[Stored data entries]
....
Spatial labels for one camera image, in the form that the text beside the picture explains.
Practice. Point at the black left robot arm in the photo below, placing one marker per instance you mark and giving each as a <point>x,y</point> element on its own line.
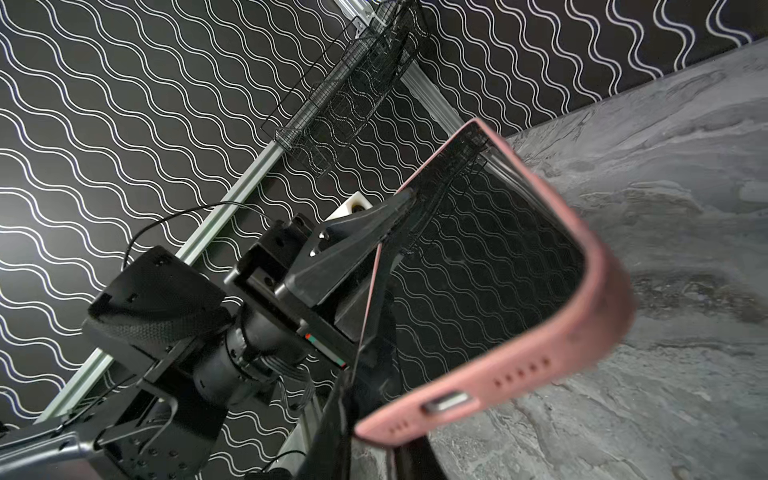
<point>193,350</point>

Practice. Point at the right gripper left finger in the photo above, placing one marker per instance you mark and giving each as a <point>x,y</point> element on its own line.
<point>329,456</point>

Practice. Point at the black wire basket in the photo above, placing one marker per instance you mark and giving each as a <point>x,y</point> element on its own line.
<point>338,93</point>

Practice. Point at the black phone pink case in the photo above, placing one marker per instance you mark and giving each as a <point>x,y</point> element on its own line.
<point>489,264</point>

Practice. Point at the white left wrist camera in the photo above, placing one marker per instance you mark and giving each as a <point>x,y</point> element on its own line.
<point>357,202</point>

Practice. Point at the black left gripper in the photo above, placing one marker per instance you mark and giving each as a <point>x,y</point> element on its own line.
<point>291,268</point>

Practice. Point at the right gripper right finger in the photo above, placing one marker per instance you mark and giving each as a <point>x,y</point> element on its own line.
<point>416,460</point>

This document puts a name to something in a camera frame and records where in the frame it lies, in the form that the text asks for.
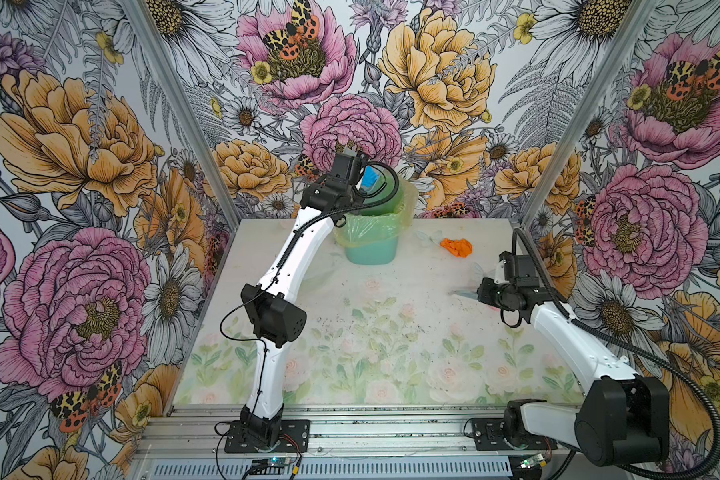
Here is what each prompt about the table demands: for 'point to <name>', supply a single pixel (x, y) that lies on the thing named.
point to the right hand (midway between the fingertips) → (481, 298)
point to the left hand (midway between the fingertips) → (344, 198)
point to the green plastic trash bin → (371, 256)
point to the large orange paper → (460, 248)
....
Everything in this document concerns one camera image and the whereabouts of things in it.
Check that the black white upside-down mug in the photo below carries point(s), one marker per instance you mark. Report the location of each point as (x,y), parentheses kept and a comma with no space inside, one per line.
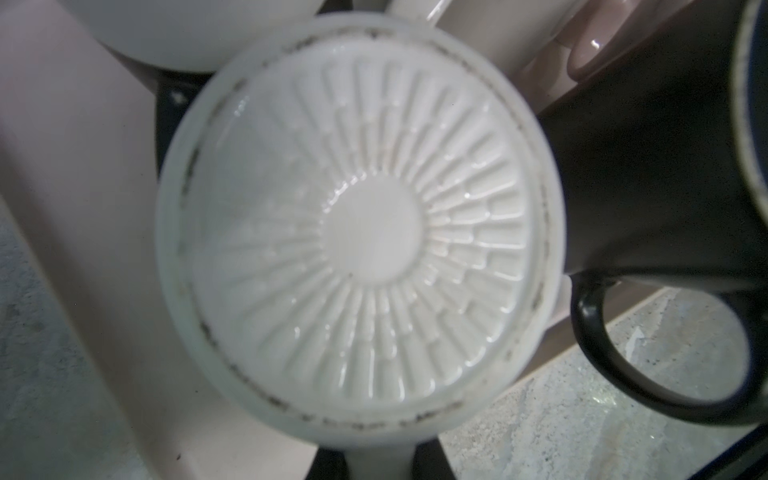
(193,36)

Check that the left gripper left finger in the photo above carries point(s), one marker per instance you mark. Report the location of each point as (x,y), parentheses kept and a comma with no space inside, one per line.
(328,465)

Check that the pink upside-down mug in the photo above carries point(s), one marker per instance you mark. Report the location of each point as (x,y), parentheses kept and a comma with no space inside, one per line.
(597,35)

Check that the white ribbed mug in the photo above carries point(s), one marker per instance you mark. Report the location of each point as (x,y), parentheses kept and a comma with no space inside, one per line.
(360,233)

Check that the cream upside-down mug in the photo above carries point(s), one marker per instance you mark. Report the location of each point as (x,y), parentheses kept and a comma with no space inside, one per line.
....
Your answer should be the exact lines above from the one with "point to the right" through the one with "point to the large orange paper → (460, 248)", both included, and nothing besides.

point to the right hand (midway between the fingertips) → (481, 298)
point to the left hand (midway between the fingertips) → (344, 198)
point to the green plastic trash bin → (371, 256)
point to the large orange paper → (460, 248)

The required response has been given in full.